To me the "if we hyphenate, your name will just get dropped" argument is ridiculous. And even if it WERE true, then so what? Why not hyphenate then? Probably because he knows that isn't actually a legit argument, and that if any name gets dropped, it might well be HIS last name, because maybe your daughter will love having a less generic surname. I know I do.

It sounds like his version of the compromise is "I get the surname, you do whatever you want with the first name." This is not a compromise that would work well for me or my family, but is it one that feels right to you?

I feel a bit terrible saying this in case it is not applicable at all here, but if there's any possibility that he won't be an equal custodial caregiving parent for your daughter's entire childhood, I would think carefully about just giving him the surname spot wholesale. I know a lot of people who had children in a troubled-ish sort of relationship and where it then later was a source of sadness/resentment that the child had a surname of a parent whose parenting was more of a genetic contribution but did not extend to ongoing equal involvement. I think that a hyphenated surname is a particularly good choice if a relationship is a little troubled.

47
September 25, 2014 11:42 PM

If I hyphenated it, I would hope that my daughter would like my last name and want to use it. It's very ethnic (Italian) and somewhat uncommon and quite a contrast to the generic Wallace. It would hyphenate nicely. We aren't married, but if we were I would hyphenate it. Gianna Wallace isn't horrible, but it wouldn't feel like me.

His compromise is just that, I could name her Apple, Blue, or North and as long as I paired it with Wallace and only Wallace, I have no reason to believe he wouldn't be fine with it. He feels I'm unreasonable for wanting to include my name, because it goes against tradition.

My dad and sister feel our last name should be included for the same reason you stated. I let them know how Dad feels and my dad has dropped it, but my sister hasn't.
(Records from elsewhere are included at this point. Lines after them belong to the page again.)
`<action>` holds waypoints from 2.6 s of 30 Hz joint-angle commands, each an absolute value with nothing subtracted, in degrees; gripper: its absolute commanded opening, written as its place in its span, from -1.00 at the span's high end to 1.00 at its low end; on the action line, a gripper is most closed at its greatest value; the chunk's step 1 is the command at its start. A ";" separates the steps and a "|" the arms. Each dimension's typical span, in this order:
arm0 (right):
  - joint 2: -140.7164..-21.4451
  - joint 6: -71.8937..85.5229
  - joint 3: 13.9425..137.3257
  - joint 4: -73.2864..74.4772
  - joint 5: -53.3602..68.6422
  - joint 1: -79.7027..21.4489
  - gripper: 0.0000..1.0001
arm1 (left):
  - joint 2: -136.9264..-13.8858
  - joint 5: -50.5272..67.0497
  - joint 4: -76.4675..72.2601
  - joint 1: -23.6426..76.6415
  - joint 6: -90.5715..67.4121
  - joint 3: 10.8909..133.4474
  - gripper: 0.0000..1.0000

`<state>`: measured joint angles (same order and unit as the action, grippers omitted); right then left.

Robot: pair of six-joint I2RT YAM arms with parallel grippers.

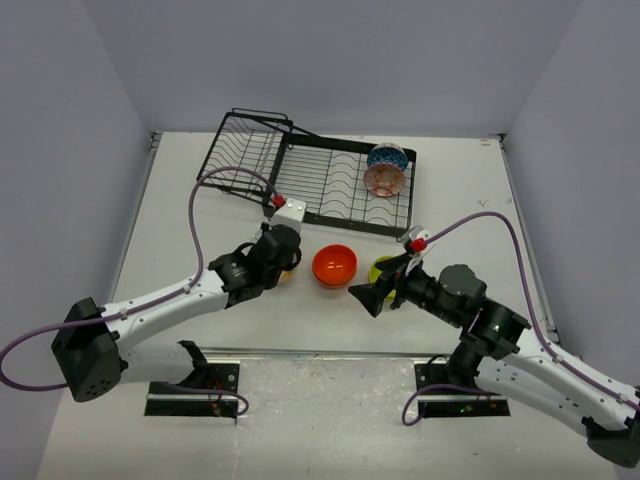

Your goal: Unload the bowls from the dish rack

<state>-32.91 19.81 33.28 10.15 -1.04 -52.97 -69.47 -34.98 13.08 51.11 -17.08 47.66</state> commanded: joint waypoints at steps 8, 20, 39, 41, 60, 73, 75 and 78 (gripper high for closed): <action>-31.38 19.07 32.78 10.63 -3.25 -53.17 -0.98 | -74.70 -44.73 12.92 54.67 -14.94 51.50 1.00; -31.46 19.16 32.70 10.55 -3.34 -53.09 -0.98 | -77.08 -46.49 13.36 55.46 -15.12 50.98 1.00; -33.48 22.49 34.10 10.46 -12.80 -53.09 -0.98 | -60.38 -35.87 14.40 54.24 -29.16 53.87 -1.00; -36.11 23.99 35.76 11.59 -19.73 -53.00 -0.98 | -60.38 -35.33 18.95 53.88 -32.50 56.58 -1.00; -94.99 -22.55 72.32 11.79 -27.69 -29.27 -0.98 | -30.51 -44.90 44.39 53.88 -35.60 52.40 -1.00; -108.36 -46.58 76.64 -9.75 -30.24 -27.69 -0.74 | -28.04 -42.89 40.87 53.88 -32.87 48.34 -1.00; -109.42 -48.33 77.69 -11.59 -29.97 -27.34 -0.70 | -28.39 -42.45 40.78 53.88 -32.70 48.43 -1.00; -111.79 -49.57 79.80 -11.42 -30.32 -26.54 -0.67 | -28.13 -42.01 40.61 53.88 -32.70 48.25 -1.00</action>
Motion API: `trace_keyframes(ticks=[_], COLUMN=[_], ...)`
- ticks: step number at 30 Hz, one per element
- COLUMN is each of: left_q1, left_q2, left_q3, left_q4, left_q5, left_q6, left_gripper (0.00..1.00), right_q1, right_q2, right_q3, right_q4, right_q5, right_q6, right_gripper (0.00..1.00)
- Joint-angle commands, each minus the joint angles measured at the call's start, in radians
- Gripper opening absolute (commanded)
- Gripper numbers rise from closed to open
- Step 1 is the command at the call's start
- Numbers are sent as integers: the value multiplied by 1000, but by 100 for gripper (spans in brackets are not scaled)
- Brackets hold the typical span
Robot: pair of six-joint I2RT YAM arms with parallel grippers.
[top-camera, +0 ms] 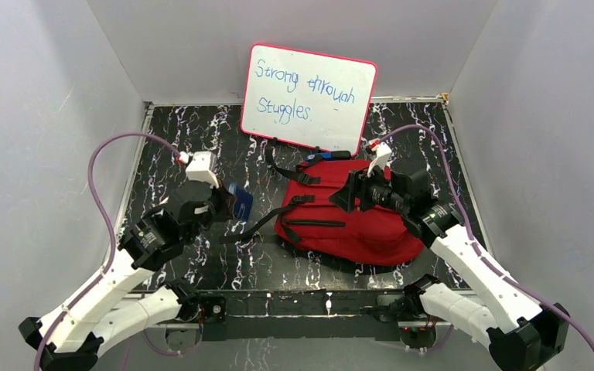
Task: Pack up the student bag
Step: Pick up the personal item from the center of the board.
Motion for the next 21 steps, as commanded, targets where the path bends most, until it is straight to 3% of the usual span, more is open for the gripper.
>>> trace_keyframes(ticks=[1,6,8,16,21], left_q1=[2,2,2,2,2], left_q2=[33,106,149,167,162], left_q3=[156,294,319,243,203], left_q4=[110,166,182,379,471], left_q5=[261,664,775,927,1012], left_q6=[347,448,477,596,678], left_gripper=[0,0,0,0,0], right_q1=[-1,-2,-2,-1,-2], right_q2=[-28,-38,-46,-121,-125], right_q3=[19,19,15,-44,-56], right_q4=[206,380,422,604,613], right_q5=[-210,-469,-503,-582,-601], right_q6=[-94,-124,-127,-224,-248], right_gripper=[72,76,78,81,79])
Another reason why she's pushing Stella so much, cause that's where I want the hyphen.

48
September 26, 2014 1:55 AM

Actually when parents are not married, it is entirely traditional for the child to have the mother's surname.  So giving your daughter your surname and your surname alone would in fact be following tradition.  It is of course also acceptable to give the child the father's surname or to use both names with a hyphen.  The point is that the argument that the father's name is traditional is not accurate for this particular situation.

49
September 26, 2014 4:16 AM

Yes, exactly! (And Gianna Marie, I'm sorry I assumed that your daughter's father is your husband - not a good assumption at all. I think I saw a reference to your maiden name somewhere and my brain somehow put that together to assume that you were married and presumably hyphenated.)

50
September 26, 2014 8:55 AM

I got married very young and got a divorce a few years ago (no kids in the marriage, my daughter is my first child). I didn't change my name back at the time of the divorce, but since I became pregnant with my daughter, I decided to change my name back and I'm in the process of it now- hence the maiden reference.

If I were to marry my daughter's father, I would hyphenate my name.